Psychiatric power, forms of rationality, truth, critique

Developing his theory of power, Foucault sought to break free from certain misconceptions that widely surround the notion. He strongly resisted the view that power is synonymous with domination and the exercise of hegemony. The notion of domination is linked to the idea that power is a thing, an entity to be possessed, and therefore to be exercised as a force of repression against those excluded from it. Akin to this image is the notion of ideology that Foucault also sought to dismantle. Ideology implies the existence of an infrastructure, a basic reality maintained by those whose interest lies in its preservation through coercive, despotic and even violent means, and through the dissemination of false statements which control and manipulate (Foucault 2000a).

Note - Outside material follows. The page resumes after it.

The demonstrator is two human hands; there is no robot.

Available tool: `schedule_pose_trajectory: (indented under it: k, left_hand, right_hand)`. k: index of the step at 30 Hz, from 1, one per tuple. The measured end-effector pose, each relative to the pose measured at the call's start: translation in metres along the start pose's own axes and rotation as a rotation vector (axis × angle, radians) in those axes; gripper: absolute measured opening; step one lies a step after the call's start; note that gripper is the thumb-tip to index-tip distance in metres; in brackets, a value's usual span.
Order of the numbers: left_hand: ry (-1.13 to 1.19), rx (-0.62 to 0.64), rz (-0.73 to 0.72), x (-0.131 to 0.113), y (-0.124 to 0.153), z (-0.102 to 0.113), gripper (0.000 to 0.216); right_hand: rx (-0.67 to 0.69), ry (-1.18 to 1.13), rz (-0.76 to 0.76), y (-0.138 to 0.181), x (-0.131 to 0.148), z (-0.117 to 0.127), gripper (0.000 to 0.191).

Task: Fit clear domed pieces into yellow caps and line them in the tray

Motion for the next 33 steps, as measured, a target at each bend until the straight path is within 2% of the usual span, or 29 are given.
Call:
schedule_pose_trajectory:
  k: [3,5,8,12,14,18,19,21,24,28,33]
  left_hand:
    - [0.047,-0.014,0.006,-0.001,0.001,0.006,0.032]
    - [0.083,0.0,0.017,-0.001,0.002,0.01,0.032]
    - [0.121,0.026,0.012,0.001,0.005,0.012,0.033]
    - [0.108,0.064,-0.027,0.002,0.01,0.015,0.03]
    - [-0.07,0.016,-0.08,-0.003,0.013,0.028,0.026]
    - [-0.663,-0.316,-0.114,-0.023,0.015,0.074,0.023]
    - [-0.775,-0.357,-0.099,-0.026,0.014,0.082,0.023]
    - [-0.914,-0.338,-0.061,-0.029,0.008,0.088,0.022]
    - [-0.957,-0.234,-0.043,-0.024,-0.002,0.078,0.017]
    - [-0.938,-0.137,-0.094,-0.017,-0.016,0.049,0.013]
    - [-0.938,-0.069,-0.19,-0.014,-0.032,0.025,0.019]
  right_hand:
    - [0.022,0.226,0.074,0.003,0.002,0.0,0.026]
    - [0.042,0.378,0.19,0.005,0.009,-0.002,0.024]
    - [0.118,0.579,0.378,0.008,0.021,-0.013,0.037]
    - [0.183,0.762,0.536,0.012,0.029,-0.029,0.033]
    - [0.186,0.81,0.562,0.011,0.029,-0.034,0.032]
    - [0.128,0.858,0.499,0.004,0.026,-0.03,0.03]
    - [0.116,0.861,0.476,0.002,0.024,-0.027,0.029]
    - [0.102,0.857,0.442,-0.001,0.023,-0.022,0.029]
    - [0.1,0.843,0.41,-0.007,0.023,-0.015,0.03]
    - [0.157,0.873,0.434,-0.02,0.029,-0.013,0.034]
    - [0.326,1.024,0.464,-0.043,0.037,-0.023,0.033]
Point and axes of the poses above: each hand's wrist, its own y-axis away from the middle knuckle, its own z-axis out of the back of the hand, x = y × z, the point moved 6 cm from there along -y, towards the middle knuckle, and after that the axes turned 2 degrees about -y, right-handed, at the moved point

For Foucault, power is relations, which in the broad sense of the term denotes the way one human being directs the behavior of another. There is a specific form of rationality that underpins these relations. By “form of rationality,” Foucault does not mean the abstract mode of reasoning which organizes reality, like Kant’s faculty of the transcendental subject or Weber’s anthropological variant (Foucault 2000b), but the very logic that governs the way people relate to each other. This logic is of course not timeless and universal, but contingent and historical. It emerges each time humans are forced to organize their affairs and solve practical problems. It is an answer to the question: How are men, things, and situations to be governed? To what ends and by what means? A form of rationality is thus the logical element behind power that seeks solutions, articulates truth, and produces knowledge, in contrast with the generally held image of an irrational power, which blindly oppresses, excludes, and tells lies.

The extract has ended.